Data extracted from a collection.
○ ○ ○

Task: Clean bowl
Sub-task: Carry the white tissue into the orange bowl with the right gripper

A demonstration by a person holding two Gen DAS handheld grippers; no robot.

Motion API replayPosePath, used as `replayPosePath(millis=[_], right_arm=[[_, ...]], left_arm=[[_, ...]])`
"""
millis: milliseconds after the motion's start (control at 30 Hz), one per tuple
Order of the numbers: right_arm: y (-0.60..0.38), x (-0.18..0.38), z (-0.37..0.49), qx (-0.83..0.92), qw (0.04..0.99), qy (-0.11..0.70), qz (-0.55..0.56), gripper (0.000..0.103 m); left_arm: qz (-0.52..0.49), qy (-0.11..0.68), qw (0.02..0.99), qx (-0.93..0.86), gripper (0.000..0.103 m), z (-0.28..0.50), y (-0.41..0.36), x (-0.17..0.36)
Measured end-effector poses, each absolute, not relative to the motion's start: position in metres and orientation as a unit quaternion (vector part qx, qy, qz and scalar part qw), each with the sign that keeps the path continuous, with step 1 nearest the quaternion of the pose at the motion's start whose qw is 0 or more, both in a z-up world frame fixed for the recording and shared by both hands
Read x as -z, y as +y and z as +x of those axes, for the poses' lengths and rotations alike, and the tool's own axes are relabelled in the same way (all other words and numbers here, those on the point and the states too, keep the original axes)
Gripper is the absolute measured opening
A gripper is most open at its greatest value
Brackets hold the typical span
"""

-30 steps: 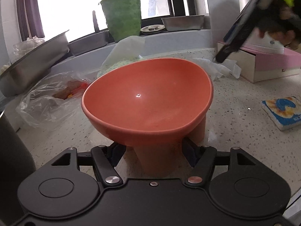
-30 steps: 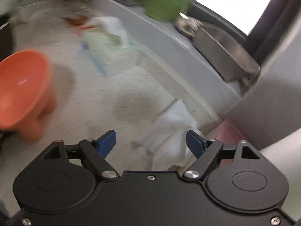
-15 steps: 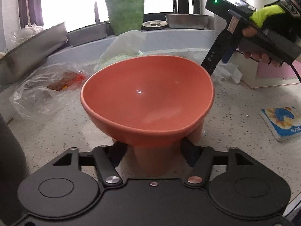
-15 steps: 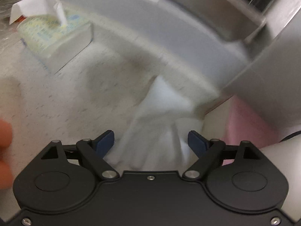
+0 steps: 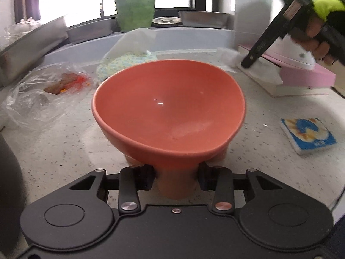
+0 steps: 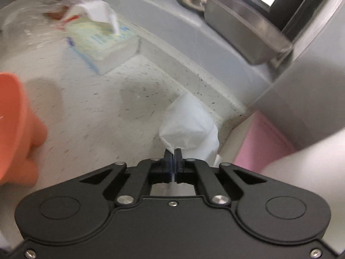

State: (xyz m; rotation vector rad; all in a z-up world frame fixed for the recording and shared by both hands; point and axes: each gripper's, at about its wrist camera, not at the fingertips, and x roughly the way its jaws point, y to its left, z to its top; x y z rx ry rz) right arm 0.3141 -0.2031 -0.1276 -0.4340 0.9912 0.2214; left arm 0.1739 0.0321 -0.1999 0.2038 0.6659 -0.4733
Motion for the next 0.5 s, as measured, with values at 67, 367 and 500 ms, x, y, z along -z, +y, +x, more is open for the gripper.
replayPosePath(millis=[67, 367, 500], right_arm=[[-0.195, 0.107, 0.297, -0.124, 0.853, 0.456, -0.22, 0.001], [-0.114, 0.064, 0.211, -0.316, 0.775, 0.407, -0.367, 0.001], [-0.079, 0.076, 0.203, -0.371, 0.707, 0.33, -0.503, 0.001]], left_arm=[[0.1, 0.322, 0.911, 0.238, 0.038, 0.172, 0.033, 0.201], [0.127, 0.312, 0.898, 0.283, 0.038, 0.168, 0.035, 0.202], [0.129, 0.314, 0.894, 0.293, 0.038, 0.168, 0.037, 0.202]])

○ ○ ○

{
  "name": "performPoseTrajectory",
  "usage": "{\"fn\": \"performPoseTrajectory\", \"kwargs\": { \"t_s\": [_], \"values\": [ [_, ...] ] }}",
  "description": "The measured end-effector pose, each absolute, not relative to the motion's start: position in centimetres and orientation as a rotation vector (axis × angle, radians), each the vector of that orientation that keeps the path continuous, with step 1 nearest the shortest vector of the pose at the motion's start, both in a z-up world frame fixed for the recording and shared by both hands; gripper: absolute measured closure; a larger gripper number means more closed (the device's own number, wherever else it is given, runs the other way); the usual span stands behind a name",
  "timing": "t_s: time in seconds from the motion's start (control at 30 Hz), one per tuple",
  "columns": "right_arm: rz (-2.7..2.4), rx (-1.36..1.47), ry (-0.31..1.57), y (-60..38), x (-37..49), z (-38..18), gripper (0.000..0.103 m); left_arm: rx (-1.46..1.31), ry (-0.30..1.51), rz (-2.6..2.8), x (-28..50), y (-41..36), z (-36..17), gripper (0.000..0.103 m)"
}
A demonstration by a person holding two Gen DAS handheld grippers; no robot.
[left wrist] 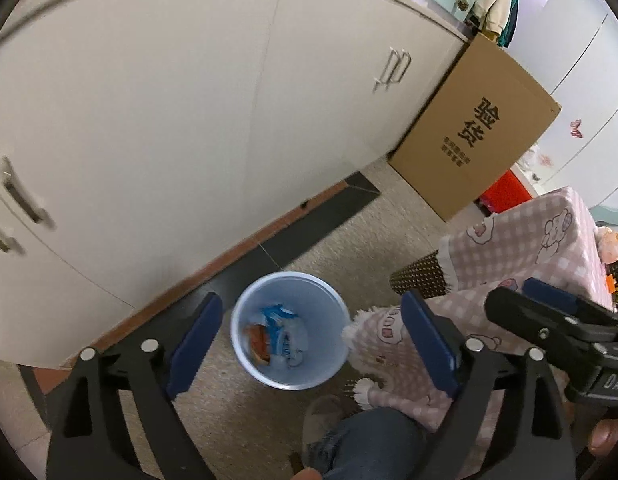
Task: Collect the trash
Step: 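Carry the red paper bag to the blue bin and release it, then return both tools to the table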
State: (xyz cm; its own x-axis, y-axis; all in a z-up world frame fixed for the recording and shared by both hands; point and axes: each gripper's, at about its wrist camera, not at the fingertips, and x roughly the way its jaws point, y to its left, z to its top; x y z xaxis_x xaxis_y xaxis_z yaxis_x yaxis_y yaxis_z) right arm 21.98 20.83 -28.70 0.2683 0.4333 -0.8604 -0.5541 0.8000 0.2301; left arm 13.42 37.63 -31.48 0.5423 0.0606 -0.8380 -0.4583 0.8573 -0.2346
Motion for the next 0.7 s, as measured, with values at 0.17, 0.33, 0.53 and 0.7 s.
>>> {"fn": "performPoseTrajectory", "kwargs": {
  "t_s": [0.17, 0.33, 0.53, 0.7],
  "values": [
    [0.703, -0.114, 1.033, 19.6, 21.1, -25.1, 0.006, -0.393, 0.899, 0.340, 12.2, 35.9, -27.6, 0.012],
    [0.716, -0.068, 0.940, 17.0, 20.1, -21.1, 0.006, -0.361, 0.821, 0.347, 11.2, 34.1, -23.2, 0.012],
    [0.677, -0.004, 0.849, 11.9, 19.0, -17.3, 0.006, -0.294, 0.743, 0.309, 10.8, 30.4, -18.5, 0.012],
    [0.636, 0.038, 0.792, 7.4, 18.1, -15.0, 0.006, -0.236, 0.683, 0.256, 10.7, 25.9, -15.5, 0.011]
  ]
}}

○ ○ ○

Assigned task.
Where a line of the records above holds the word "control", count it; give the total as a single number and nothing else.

The answer.
2